Task details: Check each line of the data for "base", and copy the ones that have it.

------------------------------------------------------------------------

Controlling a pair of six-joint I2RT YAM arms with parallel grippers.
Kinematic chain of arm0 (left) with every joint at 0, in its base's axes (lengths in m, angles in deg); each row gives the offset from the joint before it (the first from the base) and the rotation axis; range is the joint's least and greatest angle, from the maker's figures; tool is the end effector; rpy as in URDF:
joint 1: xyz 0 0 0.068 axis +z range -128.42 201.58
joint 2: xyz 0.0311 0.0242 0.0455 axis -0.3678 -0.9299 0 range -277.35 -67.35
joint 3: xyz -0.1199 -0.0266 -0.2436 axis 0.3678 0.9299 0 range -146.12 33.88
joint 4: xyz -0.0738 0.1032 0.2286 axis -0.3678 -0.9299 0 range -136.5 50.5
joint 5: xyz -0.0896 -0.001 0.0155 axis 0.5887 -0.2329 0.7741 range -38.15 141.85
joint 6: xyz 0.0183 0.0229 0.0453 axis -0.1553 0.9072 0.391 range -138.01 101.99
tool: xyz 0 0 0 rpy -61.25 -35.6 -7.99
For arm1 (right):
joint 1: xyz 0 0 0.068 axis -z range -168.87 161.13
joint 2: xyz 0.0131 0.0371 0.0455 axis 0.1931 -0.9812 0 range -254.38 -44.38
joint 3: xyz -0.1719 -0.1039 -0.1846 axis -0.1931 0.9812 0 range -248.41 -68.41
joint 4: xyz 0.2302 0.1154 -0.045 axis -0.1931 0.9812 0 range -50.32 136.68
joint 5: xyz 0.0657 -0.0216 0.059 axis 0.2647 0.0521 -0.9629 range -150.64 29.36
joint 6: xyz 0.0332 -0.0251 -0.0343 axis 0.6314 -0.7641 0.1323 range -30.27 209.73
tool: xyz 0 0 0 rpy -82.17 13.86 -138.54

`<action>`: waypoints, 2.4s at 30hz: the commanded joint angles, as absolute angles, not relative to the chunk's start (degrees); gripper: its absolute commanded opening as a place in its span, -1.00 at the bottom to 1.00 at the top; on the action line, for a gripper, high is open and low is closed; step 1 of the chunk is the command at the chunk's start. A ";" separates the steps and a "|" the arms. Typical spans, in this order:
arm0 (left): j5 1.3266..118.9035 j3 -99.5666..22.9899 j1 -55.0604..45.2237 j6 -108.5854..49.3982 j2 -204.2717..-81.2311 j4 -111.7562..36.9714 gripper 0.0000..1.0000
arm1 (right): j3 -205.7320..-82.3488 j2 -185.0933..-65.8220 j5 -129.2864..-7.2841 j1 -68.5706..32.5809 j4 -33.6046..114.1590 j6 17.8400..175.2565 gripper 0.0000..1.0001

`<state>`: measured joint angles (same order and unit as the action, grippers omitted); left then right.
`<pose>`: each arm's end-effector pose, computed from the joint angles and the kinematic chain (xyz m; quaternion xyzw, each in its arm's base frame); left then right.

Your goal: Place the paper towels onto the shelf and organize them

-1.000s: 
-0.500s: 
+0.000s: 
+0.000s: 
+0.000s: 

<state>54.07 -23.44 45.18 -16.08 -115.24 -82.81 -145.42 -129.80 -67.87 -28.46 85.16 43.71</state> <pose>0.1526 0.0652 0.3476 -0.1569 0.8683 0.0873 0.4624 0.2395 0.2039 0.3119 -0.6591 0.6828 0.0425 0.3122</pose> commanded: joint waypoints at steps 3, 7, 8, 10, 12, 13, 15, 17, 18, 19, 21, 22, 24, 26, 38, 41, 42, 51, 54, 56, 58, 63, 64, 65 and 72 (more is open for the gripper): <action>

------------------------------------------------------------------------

Task response:
Kinematic chain of arm0 (left) with every joint at 0, in its base's axes (lengths in m, angles in deg); each row gives the offset from the joint before it (the first from the base) and the rotation axis; range is the joint's least and greatest angle, from the maker's figures; tool is the end effector; rpy as in URDF:
`<pose>`: each arm's end-effector pose, computed from the joint angles and the kinematic chain (xyz m; quaternion xyzw, each in its arm's base frame); left then right.

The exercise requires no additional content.